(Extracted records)
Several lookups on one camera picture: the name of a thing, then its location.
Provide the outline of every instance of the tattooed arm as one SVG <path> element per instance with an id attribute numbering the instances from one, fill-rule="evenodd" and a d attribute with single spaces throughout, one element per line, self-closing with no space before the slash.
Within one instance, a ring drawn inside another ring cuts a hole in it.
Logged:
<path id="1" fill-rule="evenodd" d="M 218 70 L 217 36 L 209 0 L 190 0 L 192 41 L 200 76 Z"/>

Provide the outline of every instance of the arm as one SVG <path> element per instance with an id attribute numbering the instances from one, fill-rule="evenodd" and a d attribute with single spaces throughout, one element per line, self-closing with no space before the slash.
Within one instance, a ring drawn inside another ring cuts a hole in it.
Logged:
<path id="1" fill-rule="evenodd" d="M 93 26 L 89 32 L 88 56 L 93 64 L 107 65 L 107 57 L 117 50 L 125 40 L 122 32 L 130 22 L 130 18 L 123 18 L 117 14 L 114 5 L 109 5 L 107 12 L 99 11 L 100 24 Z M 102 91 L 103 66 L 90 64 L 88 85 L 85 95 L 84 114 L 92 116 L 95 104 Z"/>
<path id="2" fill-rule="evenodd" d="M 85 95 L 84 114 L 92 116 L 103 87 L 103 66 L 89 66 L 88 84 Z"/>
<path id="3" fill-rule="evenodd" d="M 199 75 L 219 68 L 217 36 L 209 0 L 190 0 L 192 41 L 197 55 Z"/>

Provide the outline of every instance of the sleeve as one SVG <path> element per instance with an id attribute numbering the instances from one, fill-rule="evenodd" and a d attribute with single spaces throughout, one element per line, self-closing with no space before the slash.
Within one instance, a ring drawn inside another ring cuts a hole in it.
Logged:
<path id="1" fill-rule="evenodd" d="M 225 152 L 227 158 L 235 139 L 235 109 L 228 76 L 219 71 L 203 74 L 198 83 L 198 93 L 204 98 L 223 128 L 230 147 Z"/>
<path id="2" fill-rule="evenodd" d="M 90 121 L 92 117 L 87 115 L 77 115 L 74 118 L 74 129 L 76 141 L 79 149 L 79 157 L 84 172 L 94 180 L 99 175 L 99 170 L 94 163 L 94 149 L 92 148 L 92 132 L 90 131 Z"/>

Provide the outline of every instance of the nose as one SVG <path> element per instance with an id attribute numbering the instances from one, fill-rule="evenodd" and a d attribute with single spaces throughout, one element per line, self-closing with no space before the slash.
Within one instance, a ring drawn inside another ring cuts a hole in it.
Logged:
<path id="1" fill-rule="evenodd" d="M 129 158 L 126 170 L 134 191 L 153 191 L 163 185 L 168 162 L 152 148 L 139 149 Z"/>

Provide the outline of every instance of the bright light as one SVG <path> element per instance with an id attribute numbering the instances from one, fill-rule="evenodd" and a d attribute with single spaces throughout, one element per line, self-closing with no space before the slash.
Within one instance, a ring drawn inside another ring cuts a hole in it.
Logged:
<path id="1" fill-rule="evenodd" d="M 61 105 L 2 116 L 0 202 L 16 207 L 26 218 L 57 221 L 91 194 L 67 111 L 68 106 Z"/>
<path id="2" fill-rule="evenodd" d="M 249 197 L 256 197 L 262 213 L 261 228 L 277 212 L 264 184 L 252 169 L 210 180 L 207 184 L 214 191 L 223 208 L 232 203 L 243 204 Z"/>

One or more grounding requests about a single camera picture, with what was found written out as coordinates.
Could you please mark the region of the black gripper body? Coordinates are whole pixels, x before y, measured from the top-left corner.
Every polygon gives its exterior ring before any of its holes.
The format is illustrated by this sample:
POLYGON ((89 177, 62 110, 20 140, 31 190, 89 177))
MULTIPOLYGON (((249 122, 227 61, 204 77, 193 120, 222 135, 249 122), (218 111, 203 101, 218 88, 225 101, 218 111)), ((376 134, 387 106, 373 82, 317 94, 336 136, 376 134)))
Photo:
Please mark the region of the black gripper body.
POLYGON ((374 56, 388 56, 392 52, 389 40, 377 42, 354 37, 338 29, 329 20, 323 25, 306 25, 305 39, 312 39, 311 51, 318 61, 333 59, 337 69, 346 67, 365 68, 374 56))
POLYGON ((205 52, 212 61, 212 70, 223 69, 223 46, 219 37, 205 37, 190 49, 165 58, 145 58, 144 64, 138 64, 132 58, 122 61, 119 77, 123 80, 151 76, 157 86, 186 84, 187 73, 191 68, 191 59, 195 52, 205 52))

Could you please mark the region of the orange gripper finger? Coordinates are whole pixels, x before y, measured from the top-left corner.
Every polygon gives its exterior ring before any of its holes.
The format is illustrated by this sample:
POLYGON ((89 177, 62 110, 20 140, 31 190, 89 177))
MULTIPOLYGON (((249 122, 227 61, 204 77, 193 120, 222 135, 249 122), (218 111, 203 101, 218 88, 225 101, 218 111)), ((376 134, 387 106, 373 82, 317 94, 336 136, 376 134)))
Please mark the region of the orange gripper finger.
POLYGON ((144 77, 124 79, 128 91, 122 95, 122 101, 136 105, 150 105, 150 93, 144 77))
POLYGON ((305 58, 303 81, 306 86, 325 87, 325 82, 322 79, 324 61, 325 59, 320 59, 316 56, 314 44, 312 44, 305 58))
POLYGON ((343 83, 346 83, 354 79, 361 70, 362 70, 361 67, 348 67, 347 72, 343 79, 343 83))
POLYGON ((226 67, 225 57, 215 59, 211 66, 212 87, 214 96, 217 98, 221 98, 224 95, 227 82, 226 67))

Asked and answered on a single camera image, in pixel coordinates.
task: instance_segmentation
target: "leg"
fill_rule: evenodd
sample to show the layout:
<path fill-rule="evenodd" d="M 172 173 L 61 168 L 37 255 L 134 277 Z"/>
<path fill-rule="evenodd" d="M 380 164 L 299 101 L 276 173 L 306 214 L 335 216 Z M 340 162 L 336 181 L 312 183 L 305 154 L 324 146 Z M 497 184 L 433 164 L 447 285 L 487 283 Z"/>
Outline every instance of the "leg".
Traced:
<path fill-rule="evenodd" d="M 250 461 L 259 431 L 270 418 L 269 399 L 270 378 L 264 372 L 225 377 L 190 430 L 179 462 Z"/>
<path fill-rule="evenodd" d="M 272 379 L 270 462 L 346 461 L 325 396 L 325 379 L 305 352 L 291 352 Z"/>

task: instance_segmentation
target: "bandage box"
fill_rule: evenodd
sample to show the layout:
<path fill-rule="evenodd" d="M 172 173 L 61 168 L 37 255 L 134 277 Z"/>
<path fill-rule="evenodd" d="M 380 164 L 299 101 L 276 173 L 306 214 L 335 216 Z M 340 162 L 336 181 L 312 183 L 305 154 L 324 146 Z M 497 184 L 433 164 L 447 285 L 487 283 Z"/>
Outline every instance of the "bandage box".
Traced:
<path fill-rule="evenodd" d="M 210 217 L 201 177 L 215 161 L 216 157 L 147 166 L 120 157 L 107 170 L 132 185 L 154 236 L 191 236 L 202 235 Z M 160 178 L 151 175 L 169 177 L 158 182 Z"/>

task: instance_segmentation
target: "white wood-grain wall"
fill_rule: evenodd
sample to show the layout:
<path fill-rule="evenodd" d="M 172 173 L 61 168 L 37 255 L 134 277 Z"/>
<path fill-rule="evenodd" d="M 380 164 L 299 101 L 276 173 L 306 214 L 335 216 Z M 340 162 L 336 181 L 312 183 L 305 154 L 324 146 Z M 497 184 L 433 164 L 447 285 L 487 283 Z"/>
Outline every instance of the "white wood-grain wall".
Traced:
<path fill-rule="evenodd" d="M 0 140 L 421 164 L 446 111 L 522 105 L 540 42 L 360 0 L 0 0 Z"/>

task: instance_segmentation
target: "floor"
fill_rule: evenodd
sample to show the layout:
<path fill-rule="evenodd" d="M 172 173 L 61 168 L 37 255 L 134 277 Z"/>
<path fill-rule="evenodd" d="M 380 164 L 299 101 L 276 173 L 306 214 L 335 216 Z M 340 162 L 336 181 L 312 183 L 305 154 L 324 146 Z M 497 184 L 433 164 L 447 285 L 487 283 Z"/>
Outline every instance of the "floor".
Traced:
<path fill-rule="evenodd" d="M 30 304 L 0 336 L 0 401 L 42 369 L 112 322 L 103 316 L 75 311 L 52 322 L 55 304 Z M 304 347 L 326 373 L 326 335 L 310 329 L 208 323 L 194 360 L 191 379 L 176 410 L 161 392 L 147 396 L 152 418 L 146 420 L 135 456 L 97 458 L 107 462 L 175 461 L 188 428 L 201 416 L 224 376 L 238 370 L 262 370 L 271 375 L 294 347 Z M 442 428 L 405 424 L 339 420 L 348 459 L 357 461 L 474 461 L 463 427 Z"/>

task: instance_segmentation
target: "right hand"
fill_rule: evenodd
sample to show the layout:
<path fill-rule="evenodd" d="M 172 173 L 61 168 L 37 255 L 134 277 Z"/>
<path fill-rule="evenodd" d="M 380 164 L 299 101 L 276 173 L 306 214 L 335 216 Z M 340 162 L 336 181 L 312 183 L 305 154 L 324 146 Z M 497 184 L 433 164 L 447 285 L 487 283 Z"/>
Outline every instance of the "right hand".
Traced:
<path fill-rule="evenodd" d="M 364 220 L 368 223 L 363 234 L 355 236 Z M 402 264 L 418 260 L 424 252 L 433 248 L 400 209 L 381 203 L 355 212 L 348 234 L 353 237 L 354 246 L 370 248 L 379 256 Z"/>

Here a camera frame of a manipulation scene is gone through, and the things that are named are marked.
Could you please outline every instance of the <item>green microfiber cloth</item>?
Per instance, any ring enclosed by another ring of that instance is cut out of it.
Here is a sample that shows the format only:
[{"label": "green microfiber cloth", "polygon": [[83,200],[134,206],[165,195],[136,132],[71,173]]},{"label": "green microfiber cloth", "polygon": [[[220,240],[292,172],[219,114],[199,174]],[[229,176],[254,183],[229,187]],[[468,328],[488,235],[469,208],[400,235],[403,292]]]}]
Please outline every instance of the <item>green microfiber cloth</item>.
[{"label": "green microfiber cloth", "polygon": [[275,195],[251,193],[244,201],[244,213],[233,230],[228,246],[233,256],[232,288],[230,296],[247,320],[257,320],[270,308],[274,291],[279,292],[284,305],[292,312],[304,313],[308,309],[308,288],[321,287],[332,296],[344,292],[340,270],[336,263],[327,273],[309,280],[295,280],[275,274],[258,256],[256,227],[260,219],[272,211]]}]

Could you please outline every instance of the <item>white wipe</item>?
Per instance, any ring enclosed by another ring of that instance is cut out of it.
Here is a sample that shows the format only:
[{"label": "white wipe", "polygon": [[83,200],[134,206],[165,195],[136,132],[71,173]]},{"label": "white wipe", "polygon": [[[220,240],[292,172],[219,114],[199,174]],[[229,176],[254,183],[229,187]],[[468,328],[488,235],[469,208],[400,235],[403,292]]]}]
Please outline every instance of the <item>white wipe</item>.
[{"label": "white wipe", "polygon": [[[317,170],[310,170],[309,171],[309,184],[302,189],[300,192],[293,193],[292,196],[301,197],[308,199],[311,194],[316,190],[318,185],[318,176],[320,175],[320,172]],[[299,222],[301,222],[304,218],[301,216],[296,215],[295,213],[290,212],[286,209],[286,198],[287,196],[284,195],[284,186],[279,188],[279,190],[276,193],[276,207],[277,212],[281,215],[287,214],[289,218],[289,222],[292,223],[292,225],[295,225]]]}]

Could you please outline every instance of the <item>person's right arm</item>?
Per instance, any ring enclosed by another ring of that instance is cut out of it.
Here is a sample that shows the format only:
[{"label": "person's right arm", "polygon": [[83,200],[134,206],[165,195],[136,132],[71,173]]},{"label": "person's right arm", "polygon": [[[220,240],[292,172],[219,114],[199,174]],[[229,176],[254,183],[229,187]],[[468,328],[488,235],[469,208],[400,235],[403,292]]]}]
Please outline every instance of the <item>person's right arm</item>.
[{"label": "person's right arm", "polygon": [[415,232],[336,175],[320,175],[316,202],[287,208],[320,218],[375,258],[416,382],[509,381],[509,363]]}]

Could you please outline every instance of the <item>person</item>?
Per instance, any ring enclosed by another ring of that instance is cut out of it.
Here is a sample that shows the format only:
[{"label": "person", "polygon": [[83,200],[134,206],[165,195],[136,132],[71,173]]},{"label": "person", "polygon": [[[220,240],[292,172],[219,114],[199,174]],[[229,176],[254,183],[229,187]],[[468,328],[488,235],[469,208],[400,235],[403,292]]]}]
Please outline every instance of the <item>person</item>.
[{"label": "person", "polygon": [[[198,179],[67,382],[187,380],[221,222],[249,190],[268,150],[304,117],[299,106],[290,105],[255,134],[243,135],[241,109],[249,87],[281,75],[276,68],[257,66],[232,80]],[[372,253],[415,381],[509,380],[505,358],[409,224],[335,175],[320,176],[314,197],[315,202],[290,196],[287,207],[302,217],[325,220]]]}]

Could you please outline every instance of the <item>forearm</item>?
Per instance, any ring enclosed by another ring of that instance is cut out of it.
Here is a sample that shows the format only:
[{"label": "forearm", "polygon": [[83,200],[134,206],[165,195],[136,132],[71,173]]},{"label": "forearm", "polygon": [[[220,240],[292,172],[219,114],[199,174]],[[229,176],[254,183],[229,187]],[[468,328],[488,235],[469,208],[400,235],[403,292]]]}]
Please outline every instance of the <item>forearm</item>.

TASK OBJECTIVE — Looking at the entries above, how many lines contain "element"? State the number and nothing more.

THE ANSWER — 5